Occupational Therapy (OT)

ByZacharia Isaac, MD, Brigham and Women's Hospital
Reviewed/Revised Nov 2023
View Patient Education

    Occupational therapy (OT) focuses on self-care activities and improvement of fine motor coordination of muscles and joints, particularly in the upper extremities. Unlike physical therapy, which focuses on muscle strength and joint range of motion, OT focuses on activities of daily living (ADLs) because they are the cornerstone of independent living.

    Basic ADLs (BADLs) include eating, dressing, bathing, grooming, toileting, and transferring (ie, moving between surfaces such as the bed, chair, and bathtub or shower).

    Instrumental ADLs (IADLs) require more complex cognitive functioning than BADLs. IADLs include preparing meals; communicating by telephone, writing, or computer; managing finances and daily medication regimens; cleaning; doing laundry, food shopping, and other errands; traveling as a pedestrian or by public transportation; and driving. Driving is particularly complex, requiring integration of visual, physical, and cognitive tasks.

    (See also Overview of Rehabilitation.)

    Evaluation

    OT can be initiated when a physician writes a referral for rehabilitation, which is similar to writing a prescription. The referral should be detailed, including a brief history of the problem (eg, type and duration of the disorder or injury) and establishing the goals of therapy (eg, training in IADLs). Lists of occupational therapists may be obtained from a patient’s insurance carrier, a local hospital, state occupational training organizations, or the American Occupational Therapy Association.

    Patients are evaluated for limitations that require intervention and for strengths that can be used to compensate for weaknesses. Limitations may involve motor function, sensation, cognition, or psychosocial function. Examiners determine which activities (eg, work, leisure, social, learning) patients want or need help with. Patients may need help with a general type of activity (eg, social) or a specific activity (eg, attending church), or they may need to be motivated to do an activity.

    Therapists may use an assessment instrument to help in the evaluation. Several different functional measurement scales are available, and their use depends on the patient's condition, specific functional domains that need assessment, and the clinical setting. Examples include the Barthel Index, Katz Index, Functional Independence Measure (FIM), and Patient Reported Outcomes Measurement Information System (PROMIS). Patients are asked about their mobility; continence; ability to dress, toilet, transfer position, feed, walk, and communicate; social and family roles; habits; and social support systems. The availability of resources (eg, community programs and services, private attendants) should be determined. A higher score on the Barthel, Katz, FIM, or PROMIS indicates more independence.

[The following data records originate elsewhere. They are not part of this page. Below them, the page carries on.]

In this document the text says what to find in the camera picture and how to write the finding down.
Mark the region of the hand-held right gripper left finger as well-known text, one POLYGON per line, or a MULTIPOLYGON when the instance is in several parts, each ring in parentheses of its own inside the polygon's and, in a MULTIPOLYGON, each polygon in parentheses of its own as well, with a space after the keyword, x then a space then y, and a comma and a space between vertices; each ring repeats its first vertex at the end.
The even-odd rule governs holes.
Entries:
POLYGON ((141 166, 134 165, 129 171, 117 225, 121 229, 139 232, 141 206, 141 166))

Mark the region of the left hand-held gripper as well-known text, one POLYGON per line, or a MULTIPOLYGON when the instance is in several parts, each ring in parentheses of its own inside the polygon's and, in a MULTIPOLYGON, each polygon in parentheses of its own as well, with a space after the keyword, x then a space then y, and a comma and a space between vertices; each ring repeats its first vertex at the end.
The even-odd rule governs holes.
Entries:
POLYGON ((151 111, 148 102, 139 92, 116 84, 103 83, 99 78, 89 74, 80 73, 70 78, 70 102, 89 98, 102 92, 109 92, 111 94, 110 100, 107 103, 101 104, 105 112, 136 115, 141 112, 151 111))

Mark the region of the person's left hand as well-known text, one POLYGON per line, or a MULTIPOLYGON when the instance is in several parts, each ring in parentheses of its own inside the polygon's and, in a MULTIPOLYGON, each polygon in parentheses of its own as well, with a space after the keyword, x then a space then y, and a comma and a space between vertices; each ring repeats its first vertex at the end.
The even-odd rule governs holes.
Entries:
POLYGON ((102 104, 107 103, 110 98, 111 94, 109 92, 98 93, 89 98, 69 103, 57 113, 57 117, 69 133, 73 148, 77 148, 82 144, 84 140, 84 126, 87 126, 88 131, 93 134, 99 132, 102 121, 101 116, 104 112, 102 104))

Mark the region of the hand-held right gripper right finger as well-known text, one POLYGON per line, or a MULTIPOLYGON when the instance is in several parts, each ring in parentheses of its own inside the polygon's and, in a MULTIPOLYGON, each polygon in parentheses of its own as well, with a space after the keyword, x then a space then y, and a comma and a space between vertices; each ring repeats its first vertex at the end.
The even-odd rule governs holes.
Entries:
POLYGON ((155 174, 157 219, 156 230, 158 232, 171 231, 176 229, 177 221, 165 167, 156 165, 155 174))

    Occupational therapists may also assess the home for hazards and make recommendations to ensure home safety (eg, removing throw rugs, increasing hallway and kitchen lighting, moving a night table within reach of the bed, placing a family picture on a door to help patients recognize their room).

    Determining when driving is a risk and whether driver retraining is indicated is often done by occupational therapists with specialized training. Information that can help older drivers and their caregivers in coping with changing driving abilities is available from the American Occupational Therapy Association and the American Association for Retired Persons (also see The Older Driver).

    Interventions

    OT may consist of one consultation or frequent sessions of varying intensity. Sessions may occur in various settings:

    • Acute care, rehabilitation, outpatient, adult day care, skilled nursing, or long-term care facilities

    • The home (as part of home health care)

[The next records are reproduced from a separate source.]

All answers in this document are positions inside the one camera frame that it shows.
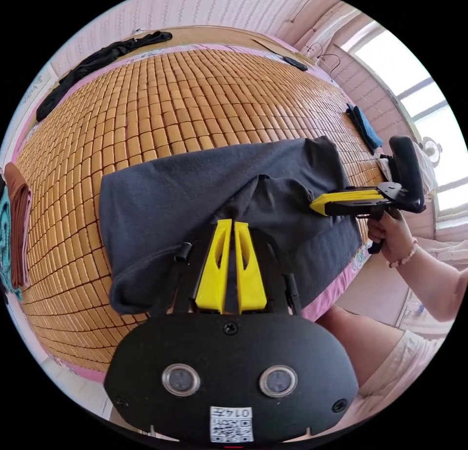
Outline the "person's right hand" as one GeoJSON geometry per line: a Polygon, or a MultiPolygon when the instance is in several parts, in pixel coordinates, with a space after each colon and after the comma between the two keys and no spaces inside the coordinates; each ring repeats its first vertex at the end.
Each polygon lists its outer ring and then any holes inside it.
{"type": "Polygon", "coordinates": [[[381,253],[391,268],[403,266],[416,253],[417,241],[403,215],[395,208],[384,211],[380,219],[370,217],[368,235],[372,242],[383,243],[381,253]]]}

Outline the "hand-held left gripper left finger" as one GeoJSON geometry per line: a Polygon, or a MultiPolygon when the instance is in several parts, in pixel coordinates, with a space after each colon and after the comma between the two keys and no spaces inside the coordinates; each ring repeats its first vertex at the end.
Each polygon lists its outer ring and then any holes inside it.
{"type": "Polygon", "coordinates": [[[210,227],[212,234],[195,296],[200,310],[224,312],[231,229],[231,219],[220,219],[210,227]]]}

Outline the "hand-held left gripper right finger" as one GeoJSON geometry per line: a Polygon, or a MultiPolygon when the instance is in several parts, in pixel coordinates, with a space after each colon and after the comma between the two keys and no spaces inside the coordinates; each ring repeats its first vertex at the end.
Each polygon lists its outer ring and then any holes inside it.
{"type": "Polygon", "coordinates": [[[237,302],[240,312],[261,311],[267,297],[248,223],[234,223],[237,302]]]}

    • Senior housing developments

    • Life-care or assisted-living communities

    Occupational therapists develop an individualized program to enhance patients’ motor, cognitive, communication, and interaction capabilities. The goal is not only to help patients do ADLs but also to do appropriate preferred leisure activities and to foster and maintain social integration and participation.

    Before developing a program, a therapist observes patients doing each activity of the daily routine to learn what is needed to ensure safe, successful completion of the activities. Therapists can then recommend ways to eliminate or reduce maladaptive patterns and to establish routines that promote function and health. Specific performance-oriented exercises are also recommended. Therapists emphasize that exercises must be practiced and motivate patients to do so by focusing on exercise as a means of becoming more active at home and in the community.

    Patients are taught creative ways to facilitate social activities (eg, how to get to museums or church without driving, how to use hearing aids or other assistive communication devices in different settings, how to travel safely with or without a cane or walker). Therapists may suggest new activities (eg, volunteering in foster grandparent programs, schools, or hospitals).

    Patients are taught strategies to compensate for their limitations (eg, to sit when gardening). The therapist may identify various assistive devices that can help patients do many activities of daily living (see table Assistive Devices). Most occupational therapists can select wheelchairs appropriate for patients’ needs and provide training for people with upper-extremity amputations. Occupational therapists may construct and fit devices to prevent contractures and treat other functional disorders.